*What you should do:*
Output all records exactly.
Records for the exercise Block Start
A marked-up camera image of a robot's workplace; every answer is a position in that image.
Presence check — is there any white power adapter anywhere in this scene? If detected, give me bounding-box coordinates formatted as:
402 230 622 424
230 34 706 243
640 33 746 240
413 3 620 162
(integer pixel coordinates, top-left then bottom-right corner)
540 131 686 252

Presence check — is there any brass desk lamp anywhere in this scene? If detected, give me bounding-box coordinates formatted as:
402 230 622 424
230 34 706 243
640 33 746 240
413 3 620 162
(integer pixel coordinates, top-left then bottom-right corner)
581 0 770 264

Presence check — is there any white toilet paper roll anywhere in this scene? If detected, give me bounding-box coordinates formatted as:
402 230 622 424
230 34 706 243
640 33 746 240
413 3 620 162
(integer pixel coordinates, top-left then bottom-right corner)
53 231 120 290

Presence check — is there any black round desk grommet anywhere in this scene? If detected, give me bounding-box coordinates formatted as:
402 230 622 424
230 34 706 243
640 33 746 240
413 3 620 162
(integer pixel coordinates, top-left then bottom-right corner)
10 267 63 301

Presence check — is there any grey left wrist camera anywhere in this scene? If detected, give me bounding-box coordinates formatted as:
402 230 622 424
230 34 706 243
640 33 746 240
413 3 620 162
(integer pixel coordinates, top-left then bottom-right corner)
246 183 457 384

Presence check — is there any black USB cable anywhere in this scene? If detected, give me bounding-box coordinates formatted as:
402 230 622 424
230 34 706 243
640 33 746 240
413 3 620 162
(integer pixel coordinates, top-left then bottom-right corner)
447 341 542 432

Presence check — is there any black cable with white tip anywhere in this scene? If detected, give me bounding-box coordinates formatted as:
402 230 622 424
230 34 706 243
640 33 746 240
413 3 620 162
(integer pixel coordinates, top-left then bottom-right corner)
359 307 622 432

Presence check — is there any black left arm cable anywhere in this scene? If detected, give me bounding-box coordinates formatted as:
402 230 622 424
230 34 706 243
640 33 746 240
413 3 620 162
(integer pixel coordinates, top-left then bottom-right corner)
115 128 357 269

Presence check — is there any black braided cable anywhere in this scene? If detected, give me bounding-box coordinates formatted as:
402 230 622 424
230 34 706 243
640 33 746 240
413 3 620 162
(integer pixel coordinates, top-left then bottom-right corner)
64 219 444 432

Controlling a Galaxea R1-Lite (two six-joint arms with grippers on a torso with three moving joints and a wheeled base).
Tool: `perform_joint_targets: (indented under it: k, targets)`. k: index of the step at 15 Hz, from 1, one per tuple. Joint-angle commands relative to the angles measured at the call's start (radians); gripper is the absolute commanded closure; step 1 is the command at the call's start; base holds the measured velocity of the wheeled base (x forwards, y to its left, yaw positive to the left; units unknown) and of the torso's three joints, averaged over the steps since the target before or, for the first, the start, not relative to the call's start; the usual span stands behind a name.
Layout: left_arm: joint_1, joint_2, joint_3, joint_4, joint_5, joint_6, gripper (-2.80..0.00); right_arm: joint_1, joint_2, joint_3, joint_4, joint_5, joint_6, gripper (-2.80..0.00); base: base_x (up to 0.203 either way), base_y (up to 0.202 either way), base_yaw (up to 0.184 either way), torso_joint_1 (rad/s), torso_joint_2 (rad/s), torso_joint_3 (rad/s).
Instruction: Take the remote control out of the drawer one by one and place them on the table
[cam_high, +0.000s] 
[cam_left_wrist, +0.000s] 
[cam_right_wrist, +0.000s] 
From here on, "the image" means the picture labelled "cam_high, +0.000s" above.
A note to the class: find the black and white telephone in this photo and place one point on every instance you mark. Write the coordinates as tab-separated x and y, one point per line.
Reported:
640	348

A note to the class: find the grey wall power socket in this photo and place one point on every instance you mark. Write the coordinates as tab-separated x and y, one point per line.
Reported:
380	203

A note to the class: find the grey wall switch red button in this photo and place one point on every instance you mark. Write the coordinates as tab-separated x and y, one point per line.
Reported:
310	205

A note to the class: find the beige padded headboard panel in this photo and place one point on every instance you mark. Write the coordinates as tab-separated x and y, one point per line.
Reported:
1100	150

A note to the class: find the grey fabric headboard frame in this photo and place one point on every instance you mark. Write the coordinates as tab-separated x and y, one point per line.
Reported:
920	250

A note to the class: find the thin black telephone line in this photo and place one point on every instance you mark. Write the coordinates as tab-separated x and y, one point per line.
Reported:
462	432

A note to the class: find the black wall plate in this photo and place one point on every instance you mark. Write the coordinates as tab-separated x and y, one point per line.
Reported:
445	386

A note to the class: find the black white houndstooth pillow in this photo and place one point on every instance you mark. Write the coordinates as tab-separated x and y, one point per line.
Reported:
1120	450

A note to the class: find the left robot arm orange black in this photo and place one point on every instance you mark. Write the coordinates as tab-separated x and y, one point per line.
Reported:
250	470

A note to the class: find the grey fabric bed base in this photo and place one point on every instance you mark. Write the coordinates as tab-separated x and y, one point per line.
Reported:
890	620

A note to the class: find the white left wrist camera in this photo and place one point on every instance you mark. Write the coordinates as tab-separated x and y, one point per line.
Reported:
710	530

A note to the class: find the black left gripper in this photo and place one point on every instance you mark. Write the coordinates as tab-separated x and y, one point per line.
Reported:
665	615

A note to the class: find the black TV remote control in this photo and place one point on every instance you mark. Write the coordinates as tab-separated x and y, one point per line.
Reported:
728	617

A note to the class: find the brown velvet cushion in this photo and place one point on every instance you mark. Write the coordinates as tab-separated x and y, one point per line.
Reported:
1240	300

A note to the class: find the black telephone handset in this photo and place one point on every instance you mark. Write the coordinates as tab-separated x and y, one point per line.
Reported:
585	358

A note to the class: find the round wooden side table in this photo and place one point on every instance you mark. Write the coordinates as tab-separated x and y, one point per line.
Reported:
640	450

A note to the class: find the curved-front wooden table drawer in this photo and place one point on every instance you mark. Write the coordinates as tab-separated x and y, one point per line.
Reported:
Records for the exercise Block End
*Exercise output:*
A marked-up camera image of a robot's workplace; every answer is a position in that image.
Presence check — is there any white power adapter anywhere in this scene? If detected, give me bounding-box coordinates formatted as:
402 230 622 424
230 34 706 243
640 33 746 240
413 3 620 162
(integer pixel coordinates, top-left then bottom-right corner)
540 131 686 252

Presence check — is there any brass desk lamp anywhere in this scene? If detected, give me bounding-box coordinates formatted as:
402 230 622 424
230 34 706 243
640 33 746 240
413 3 620 162
(integer pixel coordinates, top-left then bottom-right corner)
581 0 770 264

Presence check — is there any white toilet paper roll anywhere in this scene? If detected, give me bounding-box coordinates formatted as:
402 230 622 424
230 34 706 243
640 33 746 240
413 3 620 162
(integer pixel coordinates, top-left then bottom-right corner)
53 231 120 290

Presence check — is there any black round desk grommet anywhere in this scene? If detected, give me bounding-box coordinates formatted as:
402 230 622 424
230 34 706 243
640 33 746 240
413 3 620 162
(integer pixel coordinates, top-left then bottom-right corner)
10 267 63 301

Presence check — is there any grey left wrist camera anywhere in this scene? If detected, give me bounding-box coordinates formatted as:
402 230 622 424
230 34 706 243
640 33 746 240
413 3 620 162
(integer pixel coordinates, top-left then bottom-right corner)
246 183 457 384

Presence check — is there any black USB cable anywhere in this scene? If detected, give me bounding-box coordinates formatted as:
402 230 622 424
230 34 706 243
640 33 746 240
413 3 620 162
(integer pixel coordinates, top-left then bottom-right corner)
447 341 542 432

Presence check — is there any black cable with white tip anywhere in this scene? If detected, give me bounding-box coordinates formatted as:
402 230 622 424
230 34 706 243
640 33 746 240
413 3 620 162
(integer pixel coordinates, top-left then bottom-right corner)
359 307 622 432

Presence check — is there any black left arm cable anywhere in this scene? If detected, give me bounding-box coordinates formatted as:
402 230 622 424
230 34 706 243
640 33 746 240
413 3 620 162
(integer pixel coordinates, top-left then bottom-right corner)
115 128 357 269

Presence check — is there any black braided cable anywhere in this scene? If detected, give me bounding-box coordinates formatted as:
402 230 622 424
230 34 706 243
640 33 746 240
413 3 620 162
(integer pixel coordinates, top-left then bottom-right corner)
64 219 444 432

Controlling a Galaxea R1-Lite (two six-joint arms with grippers on a torso with three moving joints and a wheeled base).
Tool: `perform_joint_targets: (indented under it: k, targets)`. k: index of the step at 15 Hz, from 1, one per tuple. Joint-angle commands relative to the angles measured at the call's start (radians); gripper is the absolute commanded closure; step 1 is the command at the call's start; base holds the measured velocity of the wheeled base (x forwards, y to its left, yaw positive to the left; units unknown) and of the torso's three joints, averaged over the steps since the target before or, for the first, the start, not relative to the call's start; the usual span stands behind a name.
Layout: left_arm: joint_1, joint_2, joint_3, joint_4, joint_5, joint_6, gripper (-2.80..0.00); right_arm: joint_1, joint_2, joint_3, joint_4, joint_5, joint_6, gripper (-2.80..0.00); base: base_x (up to 0.203 either way), base_y (up to 0.202 either way), base_yaw (up to 0.184 either way), torso_joint_1 (rad/s), torso_joint_2 (rad/s), torso_joint_3 (rad/s).
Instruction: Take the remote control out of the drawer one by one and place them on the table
[cam_high, +0.000s] 
[cam_left_wrist, +0.000s] 
[cam_right_wrist, +0.000s] 
From here on, "the image" means the picture labelled "cam_high, +0.000s" above.
A note to the class: find the black and white telephone in this photo and place one point on every instance you mark. Write the coordinates as tab-separated x and y, one point per line.
Reported:
640	348

A note to the class: find the grey wall power socket in this photo and place one point on every instance you mark. Write the coordinates as tab-separated x and y, one point per line.
Reported:
380	203

A note to the class: find the grey wall switch red button in this photo and place one point on every instance you mark. Write the coordinates as tab-separated x and y, one point per line.
Reported:
310	205

A note to the class: find the beige padded headboard panel in this photo and place one point on every instance you mark. Write the coordinates as tab-separated x and y, one point per line.
Reported:
1100	150

A note to the class: find the grey fabric headboard frame in this photo and place one point on every instance you mark. Write the coordinates as tab-separated x and y, one point per line.
Reported:
920	250

A note to the class: find the thin black telephone line in this photo and place one point on every instance you mark. Write the coordinates as tab-separated x and y, one point per line.
Reported:
462	432

A note to the class: find the black wall plate in this photo and place one point on every instance you mark. Write the coordinates as tab-separated x and y, one point per line.
Reported:
445	386

A note to the class: find the black white houndstooth pillow in this photo and place one point on every instance you mark. Write the coordinates as tab-separated x and y, one point per line.
Reported:
1120	450

A note to the class: find the left robot arm orange black in this photo and place one point on every instance you mark. Write the coordinates as tab-separated x and y, one point per line.
Reported:
250	470

A note to the class: find the grey fabric bed base in this photo and place one point on every instance you mark. Write the coordinates as tab-separated x and y, one point per line.
Reported:
890	620

A note to the class: find the white left wrist camera in this photo and place one point on every instance you mark. Write the coordinates as tab-separated x and y, one point per line.
Reported:
710	530

A note to the class: find the black left gripper in this photo and place one point on every instance you mark. Write the coordinates as tab-separated x and y, one point per line.
Reported:
665	615

A note to the class: find the black TV remote control in this photo and place one point on every instance you mark. Write the coordinates as tab-separated x and y, one point per line.
Reported:
728	617

A note to the class: find the brown velvet cushion in this photo and place one point on every instance you mark. Write the coordinates as tab-separated x and y, one point per line.
Reported:
1240	300

A note to the class: find the black telephone handset in this photo and place one point on every instance you mark. Write the coordinates as tab-separated x and y, one point per line.
Reported:
585	358

A note to the class: find the round wooden side table in this photo and place one point on every instance you mark. Write the coordinates as tab-separated x and y, one point per line.
Reported:
640	450

A note to the class: find the curved-front wooden table drawer in this photo and place one point on every instance you mark. Write the coordinates as tab-separated x and y, one point per line.
Reported:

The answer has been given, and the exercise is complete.